Gopal's piece doesn't actually talk about the Afghan army or police, but why other approaches to security ("arming the tribes") don't work in Afghanistan. So it's actually on the opposite tack to Dorronsoro's argument. Oops.

Look, if you want pieces that are skeptical about the Afghan army's future, there's plenty out there. I think I've linked to most of them. I've even written a couple myself. And people who've taken time to think about the issue deeply generally seem to come to the conclusion that only giving Afghans an actual area of operation of their own, and lead security responsibility, as opposed to remaining ISAF ridealongs and door-kickers, is going to rescue their military from its current culture of dependence and offer a way out of the current morass. The London conference's reassertion that this has to happen sooner rather than later was a positive step.

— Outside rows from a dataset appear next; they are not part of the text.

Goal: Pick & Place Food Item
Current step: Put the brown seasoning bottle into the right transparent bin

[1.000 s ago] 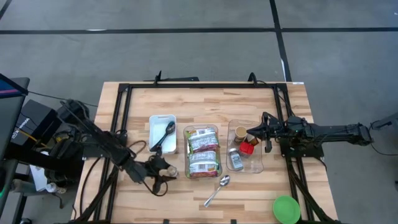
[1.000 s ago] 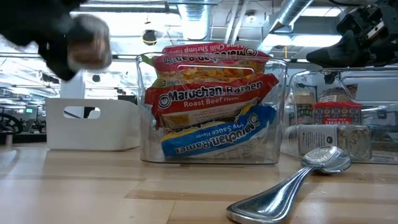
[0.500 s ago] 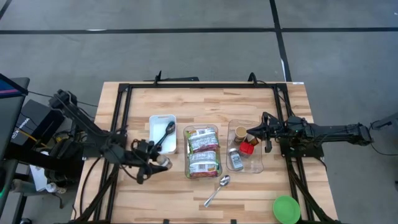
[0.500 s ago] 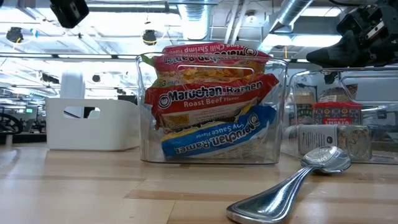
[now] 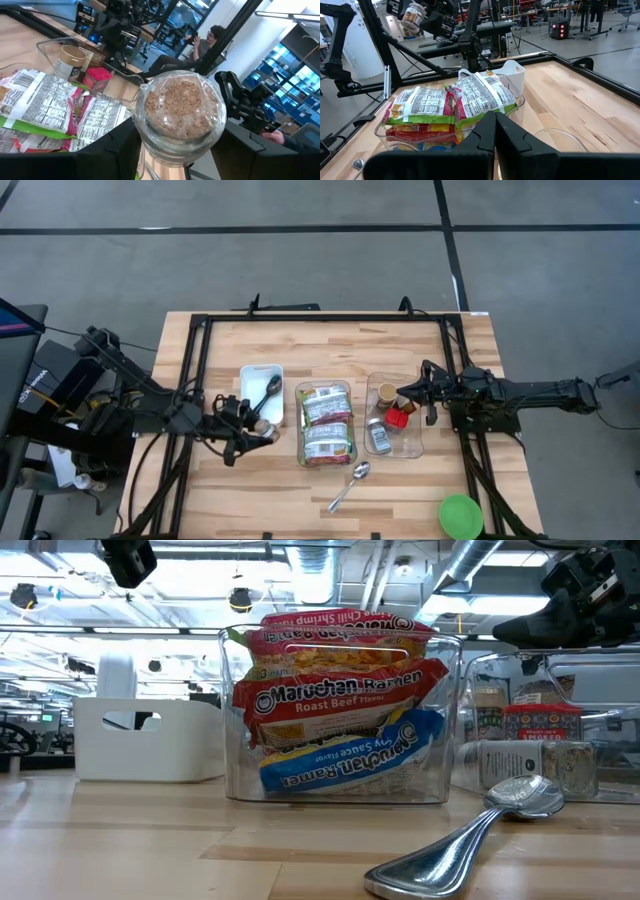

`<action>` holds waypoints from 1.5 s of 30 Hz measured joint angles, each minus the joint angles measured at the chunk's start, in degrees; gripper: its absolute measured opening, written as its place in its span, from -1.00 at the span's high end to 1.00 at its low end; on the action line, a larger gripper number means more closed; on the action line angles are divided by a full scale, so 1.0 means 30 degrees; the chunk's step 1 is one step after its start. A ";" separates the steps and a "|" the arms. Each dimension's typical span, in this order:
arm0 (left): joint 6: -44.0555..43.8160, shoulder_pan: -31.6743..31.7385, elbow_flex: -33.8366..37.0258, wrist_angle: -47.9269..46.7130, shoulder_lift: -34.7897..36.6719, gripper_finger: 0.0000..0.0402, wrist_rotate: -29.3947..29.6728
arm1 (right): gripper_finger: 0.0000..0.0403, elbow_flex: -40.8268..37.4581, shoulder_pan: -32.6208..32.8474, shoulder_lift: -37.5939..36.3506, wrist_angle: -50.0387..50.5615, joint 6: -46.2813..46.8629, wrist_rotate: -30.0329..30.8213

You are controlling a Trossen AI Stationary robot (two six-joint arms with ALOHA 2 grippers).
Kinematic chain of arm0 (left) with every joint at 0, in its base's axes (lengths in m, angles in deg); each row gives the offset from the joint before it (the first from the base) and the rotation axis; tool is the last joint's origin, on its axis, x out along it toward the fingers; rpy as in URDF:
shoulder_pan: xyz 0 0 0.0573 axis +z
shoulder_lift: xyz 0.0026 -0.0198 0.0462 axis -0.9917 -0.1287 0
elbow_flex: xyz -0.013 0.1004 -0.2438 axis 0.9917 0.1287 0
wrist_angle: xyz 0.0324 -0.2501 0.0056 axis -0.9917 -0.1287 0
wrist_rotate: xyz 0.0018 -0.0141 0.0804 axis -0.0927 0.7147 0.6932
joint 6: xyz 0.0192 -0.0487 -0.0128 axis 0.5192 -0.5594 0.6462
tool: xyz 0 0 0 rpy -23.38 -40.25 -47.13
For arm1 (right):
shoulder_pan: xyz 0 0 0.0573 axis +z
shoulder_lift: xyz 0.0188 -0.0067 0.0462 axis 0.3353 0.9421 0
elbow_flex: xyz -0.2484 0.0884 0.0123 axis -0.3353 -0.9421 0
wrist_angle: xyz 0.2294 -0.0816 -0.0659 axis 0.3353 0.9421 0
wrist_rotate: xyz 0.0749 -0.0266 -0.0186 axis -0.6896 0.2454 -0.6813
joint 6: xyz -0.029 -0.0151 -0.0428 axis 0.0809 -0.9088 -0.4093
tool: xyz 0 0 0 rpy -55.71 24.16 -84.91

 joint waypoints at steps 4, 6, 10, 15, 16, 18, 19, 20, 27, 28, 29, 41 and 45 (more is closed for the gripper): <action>0.0002 0.0650 0.0000 0.0115 -0.0001 0.05 -0.0737 | 1.00 0.0000 -0.0001 0.0000 0.0000 0.0000 0.0000; -0.0001 0.1020 -0.0088 0.0002 -0.0008 0.06 -0.1326 | 1.00 -0.0005 -0.0007 0.0000 0.0000 -0.0002 0.0000; 0.0129 0.1821 -0.0924 -0.0792 -0.0205 0.05 -0.2231 | 1.00 0.0000 -0.0155 0.0000 -0.0022 -0.0478 0.0087; 0.0978 0.3260 -0.2118 -0.2124 -0.0680 0.04 -0.3698 | 1.00 0.0000 -0.0277 0.0000 -0.0036 0.0299 0.0135; 0.1045 0.3562 -0.2379 -0.2429 -0.0773 0.05 -0.4075 | 1.00 -0.0004 -0.0277 0.0000 -0.0040 0.0302 0.0138; 0.1076 0.4235 -0.2867 -0.3009 -0.0992 0.06 -0.4816 | 1.00 0.0000 -0.0277 0.0000 -0.0054 0.0345 0.0138; 0.1076 0.4544 -0.3093 -0.3329 -0.1101 0.06 -0.5230 | 1.00 0.0000 -0.0277 0.0000 -0.0091 0.0354 0.0146; 0.1084 0.4830 -0.3349 -0.3757 -0.1206 0.06 -0.5544 | 1.00 0.0000 -0.0277 0.0000 -0.0260 0.0508 0.0146; 0.2213 0.6669 -0.5118 -0.6058 -0.2354 0.06 -0.7804 | 1.00 0.0000 -0.0270 0.0000 -0.3653 0.6307 0.0150; 0.2394 0.6978 -0.5352 -0.6253 -0.2576 0.06 -0.8266 | 1.00 0.0000 -0.0270 0.0000 -0.4260 0.7240 0.0199; 0.2602 0.7301 -0.5603 -0.6311 -0.2813 0.06 -0.8710 | 1.00 0.0000 -0.0270 0.0000 -0.4781 0.8033 0.0337; 0.4734 1.0669 -0.7190 -0.6992 -0.4710 0.05 -1.2372 | 1.00 0.0000 -0.0262 0.0000 -0.7212 1.6624 0.7463; 0.5395 1.1180 -0.7206 -0.6992 -0.5067 0.02 -1.2965 | 1.00 0.0000 -0.0262 0.0000 -0.7230 1.7955 0.8180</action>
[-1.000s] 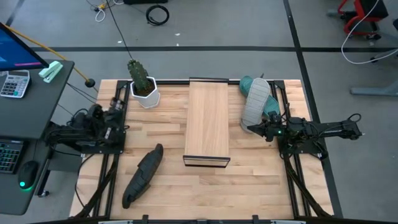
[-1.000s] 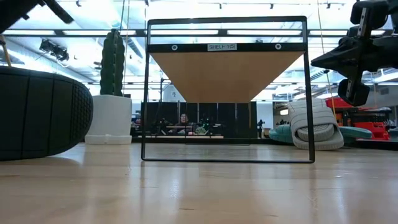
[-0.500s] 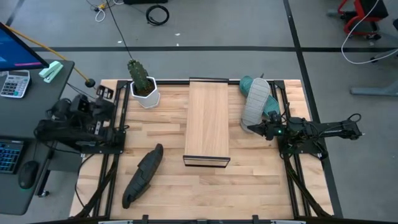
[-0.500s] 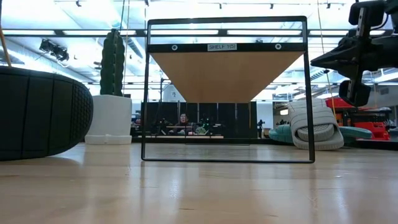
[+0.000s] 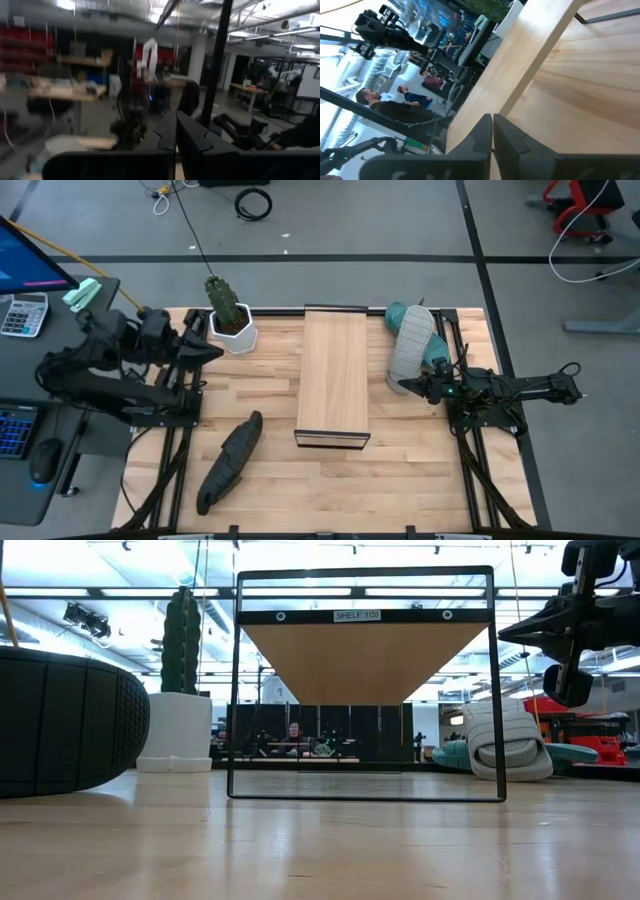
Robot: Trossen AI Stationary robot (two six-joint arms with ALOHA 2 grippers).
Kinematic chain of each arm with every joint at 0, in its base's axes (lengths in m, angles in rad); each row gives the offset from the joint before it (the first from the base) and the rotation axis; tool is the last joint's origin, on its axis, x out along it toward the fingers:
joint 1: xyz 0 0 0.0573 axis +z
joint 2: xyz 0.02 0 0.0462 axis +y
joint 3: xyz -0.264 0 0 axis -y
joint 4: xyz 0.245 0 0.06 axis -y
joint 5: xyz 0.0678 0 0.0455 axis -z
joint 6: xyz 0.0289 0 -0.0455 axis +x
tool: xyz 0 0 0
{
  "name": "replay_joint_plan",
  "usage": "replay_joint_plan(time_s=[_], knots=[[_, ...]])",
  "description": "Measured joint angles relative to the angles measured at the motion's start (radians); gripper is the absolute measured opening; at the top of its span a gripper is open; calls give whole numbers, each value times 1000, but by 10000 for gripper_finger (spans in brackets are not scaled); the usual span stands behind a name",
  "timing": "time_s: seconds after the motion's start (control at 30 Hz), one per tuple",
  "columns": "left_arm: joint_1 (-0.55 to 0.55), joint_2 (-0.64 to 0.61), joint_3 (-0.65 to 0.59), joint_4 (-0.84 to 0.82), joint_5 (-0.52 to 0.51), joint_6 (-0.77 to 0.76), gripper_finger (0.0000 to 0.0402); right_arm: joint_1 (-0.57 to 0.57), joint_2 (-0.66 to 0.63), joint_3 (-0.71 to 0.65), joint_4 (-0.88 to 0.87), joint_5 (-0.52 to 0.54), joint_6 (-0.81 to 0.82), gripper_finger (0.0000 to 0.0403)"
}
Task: Pick and place slides into the shelf
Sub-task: Put the black slides on the shelf
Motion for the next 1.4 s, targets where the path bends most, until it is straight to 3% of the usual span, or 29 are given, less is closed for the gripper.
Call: replay_joint_plan(time_s=[0.33,0.63,1.4], knots=[[-123,206,180,-203,-4,-132,51,0,0,0,0,-5,-2,23],[-255,324,182,-423,-83,-428,40,0,0,0,0,-5,-2,23],[-628,570,182,-584,-235,-1147,10,0,0,0,-4,-67,-2,23]])
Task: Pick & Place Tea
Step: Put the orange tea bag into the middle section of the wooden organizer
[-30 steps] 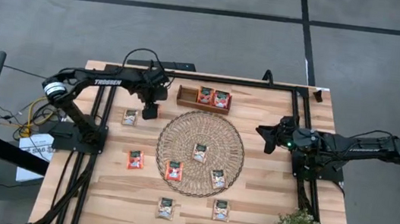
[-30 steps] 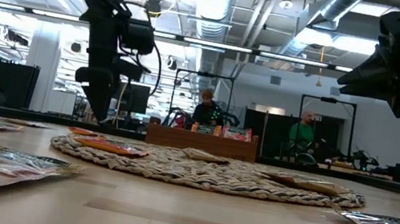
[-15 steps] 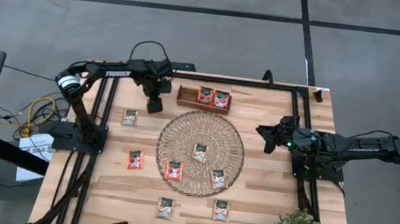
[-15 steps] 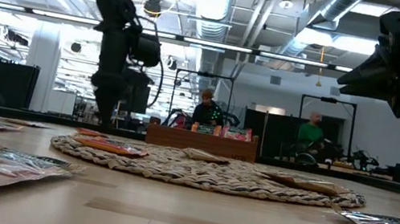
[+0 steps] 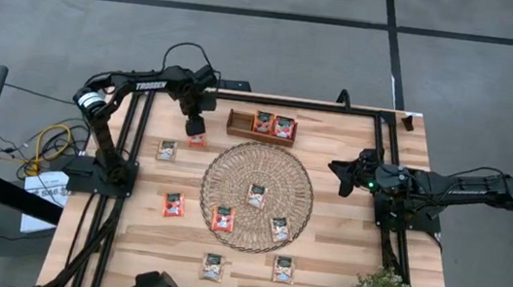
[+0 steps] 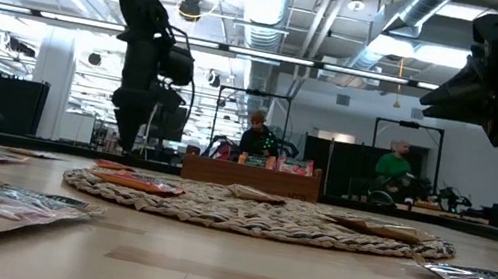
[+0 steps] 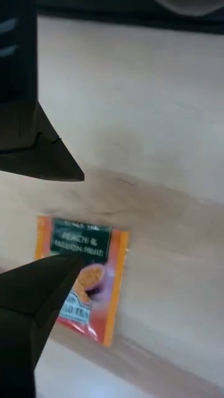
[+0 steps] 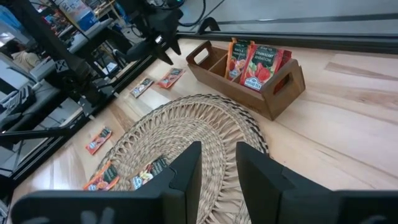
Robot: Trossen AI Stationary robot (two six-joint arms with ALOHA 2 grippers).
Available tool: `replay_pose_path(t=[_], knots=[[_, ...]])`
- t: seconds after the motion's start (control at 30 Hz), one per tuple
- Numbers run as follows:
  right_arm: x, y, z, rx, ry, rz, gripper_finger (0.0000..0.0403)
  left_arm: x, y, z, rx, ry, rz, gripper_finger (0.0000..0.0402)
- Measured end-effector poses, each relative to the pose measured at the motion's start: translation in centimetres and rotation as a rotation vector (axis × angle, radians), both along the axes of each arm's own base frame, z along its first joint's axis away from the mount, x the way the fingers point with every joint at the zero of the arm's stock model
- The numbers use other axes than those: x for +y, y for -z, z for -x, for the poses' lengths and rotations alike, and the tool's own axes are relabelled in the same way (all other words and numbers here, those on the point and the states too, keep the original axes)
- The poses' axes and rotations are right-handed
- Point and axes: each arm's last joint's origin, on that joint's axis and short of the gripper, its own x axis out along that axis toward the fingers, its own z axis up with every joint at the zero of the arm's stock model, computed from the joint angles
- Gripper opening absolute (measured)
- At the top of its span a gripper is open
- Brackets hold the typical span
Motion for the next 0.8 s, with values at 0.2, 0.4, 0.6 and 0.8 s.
replay_pose_path(t=[0.2,0.4,0.6,0.8], knots=[[0.0,0.0,0.0,0.000,0.000,0.000,0.0093,-0.5,0.8,0.4,-0.001,0.036,0.034,0.0193],[0.0,0.0,0.0,-0.001,0.001,0.000,0.0093,-0.4,1.7,0.4,-0.032,0.041,-0.004,0.0193],[0.0,-0.1,0.0,-0.006,0.001,-0.002,0.0093,-0.3,3.8,0.2,0.024,0.032,0.059,0.0193],[0.0,-0.1,0.0,-0.006,0.001,-0.001,0.0093,-0.5,4.4,0.0,0.058,0.023,0.074,0.0190]])
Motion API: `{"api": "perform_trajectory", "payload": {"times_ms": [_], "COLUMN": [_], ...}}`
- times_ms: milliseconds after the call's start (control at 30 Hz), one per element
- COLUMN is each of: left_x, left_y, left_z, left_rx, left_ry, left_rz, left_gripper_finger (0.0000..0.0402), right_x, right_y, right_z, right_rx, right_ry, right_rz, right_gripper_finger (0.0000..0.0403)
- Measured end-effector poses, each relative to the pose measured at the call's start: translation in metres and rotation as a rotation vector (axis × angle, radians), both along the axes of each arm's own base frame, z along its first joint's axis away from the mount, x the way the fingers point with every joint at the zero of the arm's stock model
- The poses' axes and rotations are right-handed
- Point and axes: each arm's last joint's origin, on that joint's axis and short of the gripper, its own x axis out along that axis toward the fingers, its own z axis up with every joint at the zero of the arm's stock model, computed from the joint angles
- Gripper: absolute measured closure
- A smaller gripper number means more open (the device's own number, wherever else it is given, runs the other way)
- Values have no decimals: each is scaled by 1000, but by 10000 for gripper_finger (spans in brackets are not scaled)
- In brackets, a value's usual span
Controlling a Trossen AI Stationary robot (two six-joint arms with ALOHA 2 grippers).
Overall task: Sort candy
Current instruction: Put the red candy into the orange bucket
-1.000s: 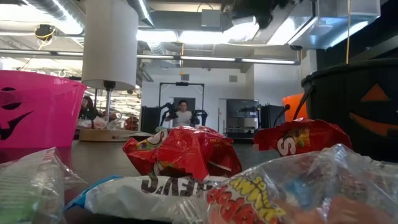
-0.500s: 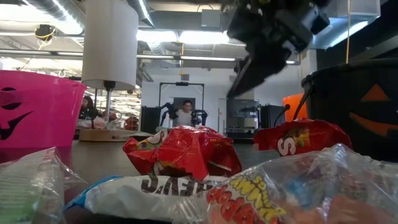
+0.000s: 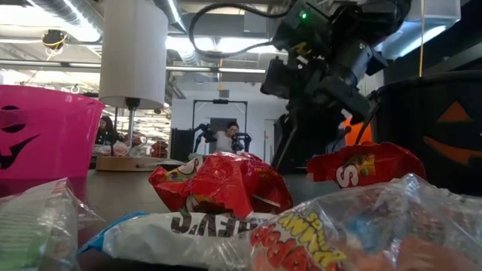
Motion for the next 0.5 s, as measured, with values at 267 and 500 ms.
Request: {"api": "perform_trajectory", "payload": {"times_ms": [267, 500], "left_x": [0, 0], "left_y": [0, 0], "left_z": [0, 0], "left_rx": [1, 1], "left_ry": [1, 1], "left_rz": [0, 0], "left_gripper_finger": [247, 247], "right_x": [0, 0], "right_y": [-1, -1], "right_z": [-3, -3], "right_rx": [-21, -21], "right_ry": [7, 7], "right_rz": [-14, -14], "right_gripper_finger": [302, 383]}}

That entirely sensible position has nothing to do with arming the tribes or arbakais. Either Dorronsoro doesn't understand the current ANSF development situation, which I would have previously thought unlikely, or he was just being too lazy on this article to articulate his thoughts clearly (or his editor on the piece did a bad job, that's option 3; you pick).

Much better is Col. Chris Kolenda's piece in the current Joint Force Quarterly:

"Building ANSF is not a matter of simply cranking out more recruits. Building combat effectiveness and self-reliance will require a partnership in which our forces live together on the same outposts, train, plan, and execute operations together, and share information and capabilities. There is no better trainer for an Afghan battalion commander and his staff than an ISAF battalion commander and his staff."

Yes, yes, a thousand times yes. But if you don't grasp that up until the current COMISAF's arrival in mid-2009 ISAF was not doing this anywhere in Afghanistan, that we were denying Afghans access to all our information and ourselves to theirs, leading in many cases to unnecessary collateral damage and missed opportunities, that ISAF battalion commanders and their staffs would go through their tours never having more than a couple cups of tea with their Afghan counterparts responsible for the same districts, that for mentors trying to explain to Afghans how things should work every day was another elephant-and-blind-man scenario, then you don't get the scope of the problem, and the futility of all our efforts, in the pre-McChrystal era. It's still been less than a year that we've had even a chance of success in Afghanistan, because voices like Col. Kolenda's, who has been banging this particular drum for awhile, were not getting heard.